** EXERCISE DESCRIPTION **
The records follow. Print, word for word, the first line through the "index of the" line.
- Opening Delimiter -
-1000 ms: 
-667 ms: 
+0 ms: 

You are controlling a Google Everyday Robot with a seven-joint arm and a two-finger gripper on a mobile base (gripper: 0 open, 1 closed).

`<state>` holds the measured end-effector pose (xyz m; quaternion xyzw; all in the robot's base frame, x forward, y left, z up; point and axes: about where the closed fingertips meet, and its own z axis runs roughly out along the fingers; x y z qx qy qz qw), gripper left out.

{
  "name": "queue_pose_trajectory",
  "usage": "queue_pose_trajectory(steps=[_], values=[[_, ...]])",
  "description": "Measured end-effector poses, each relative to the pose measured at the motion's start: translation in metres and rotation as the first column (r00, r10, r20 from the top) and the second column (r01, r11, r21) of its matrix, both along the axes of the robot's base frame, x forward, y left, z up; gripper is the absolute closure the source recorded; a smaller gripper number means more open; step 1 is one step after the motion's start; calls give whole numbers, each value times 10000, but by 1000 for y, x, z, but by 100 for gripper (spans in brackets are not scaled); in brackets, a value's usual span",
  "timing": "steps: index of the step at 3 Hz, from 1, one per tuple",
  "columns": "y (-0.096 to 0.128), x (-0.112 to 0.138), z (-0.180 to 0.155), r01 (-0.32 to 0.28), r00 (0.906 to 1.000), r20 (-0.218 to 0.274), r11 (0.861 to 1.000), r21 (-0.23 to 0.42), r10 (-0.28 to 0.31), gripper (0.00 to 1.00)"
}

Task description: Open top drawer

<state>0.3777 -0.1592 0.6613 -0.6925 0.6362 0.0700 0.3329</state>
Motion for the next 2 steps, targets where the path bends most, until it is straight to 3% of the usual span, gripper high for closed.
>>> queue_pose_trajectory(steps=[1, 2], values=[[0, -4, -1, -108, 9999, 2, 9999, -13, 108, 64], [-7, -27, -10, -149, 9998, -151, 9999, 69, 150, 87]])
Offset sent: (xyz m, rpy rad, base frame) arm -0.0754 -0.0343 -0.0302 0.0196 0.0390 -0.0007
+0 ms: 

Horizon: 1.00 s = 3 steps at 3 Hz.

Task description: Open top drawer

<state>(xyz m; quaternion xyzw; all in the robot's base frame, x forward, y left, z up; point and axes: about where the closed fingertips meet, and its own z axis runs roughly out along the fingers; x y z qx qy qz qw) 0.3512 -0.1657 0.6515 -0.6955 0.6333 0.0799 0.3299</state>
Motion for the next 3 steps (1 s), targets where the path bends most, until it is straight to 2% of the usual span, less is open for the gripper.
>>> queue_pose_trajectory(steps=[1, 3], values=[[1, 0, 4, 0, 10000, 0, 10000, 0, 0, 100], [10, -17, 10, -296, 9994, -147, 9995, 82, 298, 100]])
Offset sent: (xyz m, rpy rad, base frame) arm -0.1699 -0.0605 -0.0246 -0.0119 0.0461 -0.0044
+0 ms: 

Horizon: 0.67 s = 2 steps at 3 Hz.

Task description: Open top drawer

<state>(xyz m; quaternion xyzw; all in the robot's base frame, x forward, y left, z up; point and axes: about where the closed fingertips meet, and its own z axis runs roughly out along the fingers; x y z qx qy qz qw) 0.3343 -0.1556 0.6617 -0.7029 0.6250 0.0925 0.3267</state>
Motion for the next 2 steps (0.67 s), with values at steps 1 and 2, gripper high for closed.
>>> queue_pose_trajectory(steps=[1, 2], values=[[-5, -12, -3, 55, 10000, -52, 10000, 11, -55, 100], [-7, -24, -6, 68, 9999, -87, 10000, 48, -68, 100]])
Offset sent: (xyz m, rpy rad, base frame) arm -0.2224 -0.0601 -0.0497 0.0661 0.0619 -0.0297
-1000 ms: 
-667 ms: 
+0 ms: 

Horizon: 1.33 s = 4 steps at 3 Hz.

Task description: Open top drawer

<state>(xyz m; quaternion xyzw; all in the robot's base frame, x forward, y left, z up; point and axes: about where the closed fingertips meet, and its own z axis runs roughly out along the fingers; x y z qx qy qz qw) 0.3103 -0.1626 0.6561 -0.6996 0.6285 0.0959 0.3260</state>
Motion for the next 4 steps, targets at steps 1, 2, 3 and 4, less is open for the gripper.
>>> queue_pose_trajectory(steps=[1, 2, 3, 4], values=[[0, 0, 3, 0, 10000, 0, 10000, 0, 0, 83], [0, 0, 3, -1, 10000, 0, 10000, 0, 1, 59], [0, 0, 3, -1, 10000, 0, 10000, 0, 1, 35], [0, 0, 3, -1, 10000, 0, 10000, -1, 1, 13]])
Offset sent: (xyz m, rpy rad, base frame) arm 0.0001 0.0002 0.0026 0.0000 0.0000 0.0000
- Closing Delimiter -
** RESULT BELOW **
-1000 ms: 
-667 ms: 
+0 ms: 

You are controlling a Google Everyday Robot with a seven-joint arm and a two-finger gripper on a mobile base (gripper: 0 open, 1 closed).

`<state>` holds the measured end-effector pose (xyz m; quaternion xyzw; all in the robot's base frame, x forward, y left, z up; point and axes: about where the closed fingertips meet, and its own z axis runs roughly out along the fingers; x y z qx qy qz qw), gripper left out.

{
  "name": "queue_pose_trajectory",
  "usage": "queue_pose_trajectory(steps=[_], values=[[_, ...]])",
  "description": "Measured end-effector poses, each relative to the pose measured at the motion's start: translation in metres and rotation as the first column (r00, r10, r20 from the top) and the second column (r01, r11, r21) of its matrix, both along the axes of the robot's base frame, x forward, y left, z up; gripper is the absolute closure the source recorded; a smaller gripper number means more open; step 1 is one step after the motion's start; calls give whole numbers, each value times 10000, but by 1000 for y, x, z, but by 100 for gripper (spans in brackets are not scaled); in brackets, a value's usual span",
  "timing": "steps: index of the step at 3 Hz, from 1, one per tuple",

No further output is needed for this exercise.